Markdown Cell #2 – Results & Analysis

Results & Analysis

- Tokenization breaks text into individual meaningful words.
- Stopword removal eliminates common words that add little meaning.
- TF-IDF assigns importance to words based on frequency and uniqueness.
- The resulting matrix can be used as input for machine learning models.
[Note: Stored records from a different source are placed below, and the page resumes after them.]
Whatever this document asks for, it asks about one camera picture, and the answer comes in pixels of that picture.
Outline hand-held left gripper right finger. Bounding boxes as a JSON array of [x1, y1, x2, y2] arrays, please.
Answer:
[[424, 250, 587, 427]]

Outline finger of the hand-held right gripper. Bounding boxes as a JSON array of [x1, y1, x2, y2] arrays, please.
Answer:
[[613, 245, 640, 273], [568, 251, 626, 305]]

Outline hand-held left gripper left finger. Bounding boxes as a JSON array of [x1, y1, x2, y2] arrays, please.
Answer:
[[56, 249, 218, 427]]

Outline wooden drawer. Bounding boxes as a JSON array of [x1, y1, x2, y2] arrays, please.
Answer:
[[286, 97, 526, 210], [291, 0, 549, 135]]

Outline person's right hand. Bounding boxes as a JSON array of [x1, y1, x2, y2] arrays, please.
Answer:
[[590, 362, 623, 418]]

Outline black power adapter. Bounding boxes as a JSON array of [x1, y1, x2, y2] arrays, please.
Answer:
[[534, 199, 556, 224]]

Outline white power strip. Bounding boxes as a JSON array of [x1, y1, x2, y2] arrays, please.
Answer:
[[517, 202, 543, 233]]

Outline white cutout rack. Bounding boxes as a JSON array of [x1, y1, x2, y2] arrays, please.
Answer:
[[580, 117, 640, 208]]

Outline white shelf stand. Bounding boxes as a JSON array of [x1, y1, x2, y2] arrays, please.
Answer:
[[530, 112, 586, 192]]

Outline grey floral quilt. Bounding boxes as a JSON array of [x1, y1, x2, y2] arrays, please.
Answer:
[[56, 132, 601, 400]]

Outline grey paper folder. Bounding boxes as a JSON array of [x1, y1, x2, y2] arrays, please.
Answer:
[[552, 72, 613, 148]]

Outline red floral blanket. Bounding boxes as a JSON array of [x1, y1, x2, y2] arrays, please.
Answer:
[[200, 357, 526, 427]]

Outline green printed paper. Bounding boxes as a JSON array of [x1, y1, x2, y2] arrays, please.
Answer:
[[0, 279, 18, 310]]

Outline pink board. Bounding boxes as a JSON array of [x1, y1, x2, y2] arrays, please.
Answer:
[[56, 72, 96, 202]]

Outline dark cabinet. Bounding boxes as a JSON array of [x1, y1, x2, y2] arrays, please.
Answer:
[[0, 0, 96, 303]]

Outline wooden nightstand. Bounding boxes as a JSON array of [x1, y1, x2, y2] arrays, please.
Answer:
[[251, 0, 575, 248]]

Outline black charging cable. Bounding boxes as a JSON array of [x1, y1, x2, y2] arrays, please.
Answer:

Markdown Cell #3 – Project Milestone Justification

Project Milestone – NLP Pipeline Ready

Although the primary project dataset is numerical, this assignment
demonstrates a complete NLP preprocessing pipeline including:

- Tokenization
- Stopword removal
- TF-IDF vectorization

This satisfies the NLP pipeline requirement and prepares the system
for future integration of text-based transaction descriptions or logs.


Markdown Cell #4 – Conclusion

 Conclusion

- NLP preprocessing techniques were successfully applied.
- A complete text processing pipeline was implemented.
- This completes the **NLP milestone**.